Mensen Hoeveel fte’s zijn er werkzaam in het proces? Wat zijn de totale loonkosten? Hoe zijn de verantwoordelijkheden in de organisatie belegd?

Systemen
Met welke (ict-)systemen wordt gewerkt? Welke informatie verwerkt en geneert het proces en wat zijn de totale systeemkosten?

Structuur Hoe wordt in world class organisaties dit proces gestructureerd en gemanaged? (outsourcing, shared service center, offshoring, etcetera). Wij maken een verschil tussen kostencategorieën (transaction processing, compliance & risk management, decision suppoort en management & administration) en kostensoorten (personeelskosten, systeemkosten, kosten voor outsourcing en overige kosten). Op die manier is het mogelijk om heel specifiek in te zoomen op de oorzaak van de achterblijvende prestaties, om vervolgens gerichte actie te ondernemen. Benchmarking is een nuttig proces om te weten waar de organisatie staat, wat het verbeterpotentieel is in termen van geld, tijd en kwaliteit en hoe die verbeteringen specifiek bij dit bedrijf gerealiseerd kunnen worden. Niet elke organisatie kan een world class prestatie leveren op alle onderdelen van de financiële functie, maar het is nuttig om een doordachte analyse te maken van verbetermogelijkheden. Op basis daarvan kan de organisatie een gericht projectenplan maken om daarmee uiteindelijk een cultuur van continue verbetering te creëren. Deze moet passen bij de strategie en mogelijkheden van de organisatie.

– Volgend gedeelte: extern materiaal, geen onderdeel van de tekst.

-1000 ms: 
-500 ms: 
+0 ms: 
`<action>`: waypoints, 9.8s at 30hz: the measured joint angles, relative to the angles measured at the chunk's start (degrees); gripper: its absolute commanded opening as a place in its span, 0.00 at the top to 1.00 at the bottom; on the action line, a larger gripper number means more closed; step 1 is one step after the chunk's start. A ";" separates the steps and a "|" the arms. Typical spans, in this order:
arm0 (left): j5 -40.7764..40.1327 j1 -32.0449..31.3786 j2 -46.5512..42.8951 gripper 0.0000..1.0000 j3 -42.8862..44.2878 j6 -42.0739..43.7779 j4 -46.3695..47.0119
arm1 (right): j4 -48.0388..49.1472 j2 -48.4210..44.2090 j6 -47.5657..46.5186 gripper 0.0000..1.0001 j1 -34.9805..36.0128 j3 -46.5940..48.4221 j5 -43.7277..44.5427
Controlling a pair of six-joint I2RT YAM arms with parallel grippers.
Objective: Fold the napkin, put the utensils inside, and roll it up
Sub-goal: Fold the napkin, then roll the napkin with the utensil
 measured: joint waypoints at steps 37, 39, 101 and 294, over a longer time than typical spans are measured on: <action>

Michel C.P. van Wijngaarden, director Benelux bij The Hackett Group, een wereldwijd onderzoeks- en adviesbureau op het gebied van benchmarking en performanceverbetering.

Mogelijke verbeteringen…
1. Het verkorten van de periode afsluiting van de .nanciële administratie van 10 naar 5 dagen (fast close)
2. Het samenvoegen van de administratieve afdeling van verschillende locaties in één goedkopere locatie in Bratislava (shared service center)
3. Het uitbesteden van de salarisadministratie (berekeningen, salarisstroken printen en versturen) aan een gespecialiseerd rekencentrum (outsourcing)
4. Noodzakelijke investeringen in een (beter) geïntegreerd ict-systeem. Organisaties die op world class-niveau presteren investeren tot 10 procent meer in ict dan middelmatig presterende organisaties

Misverstanden over benchmarken
1. Soms wordt beweerd dat een ervaren managementteam de noodzakelijke ervaring meebrengt om processen kritisch te bekijken en veranderingen door te voeren. Het voordeel van een benchmark is dat de opinie van een ervaren manager beter kan worden ondersteund door gekwantificeerde gegevens.
2. ‘We worden vergeleken met volstrekt andere bedrijven. Wij werken nu eenmaal heel anders en zijn onvergelijkbaar.’ In organisaties die zichzelf als uniek beschouwen zijn vaak de grootste verandering te realiseren, juist omdat men vaak al lang afwijkt van ‘de norm’.
3. ‘We zijn al world class, de afdeling is al uitgeperst, hier is niets meer te verbeteren. Veranderingen zijn juist nodig op de andere afdelingen.’ Een benchmark kan juist aantonen dat een afdeling te strak gebudgetteerd en gemanaged wordt en gehinderd wordt door beslissingen die voor of door andere onderdelen van het bedrijf worden genomen.

Snelle, betere beslissingen… Best practices moeten de bedrijfsstrategie ondersteunen en leiden tot een hogere efficiëntie (sneller en goedkoper) én een grotere effectiviteit (betere kwaliteit en grotere bruikbaarheid). Bovendien is een best practice vaak gebaseerd op de nieuwste technologische mogelijkheden, waarbij de juiste medewerkers met de juiste kennis, kunde en vaardigheden worden ingezet. Uiteindelijk moet het resultaat zijn dat er snellere en betere beslissingen genomen kunnen worden door het management. Best practices voor ondersteunende processen kunnen zeer concreet zijn. Bijvoorbeeld: op de financiële afdeling duurt het proces bij een bepaalde organisatie 15 werkdagen om de maandrapportage op te leveren (days to close).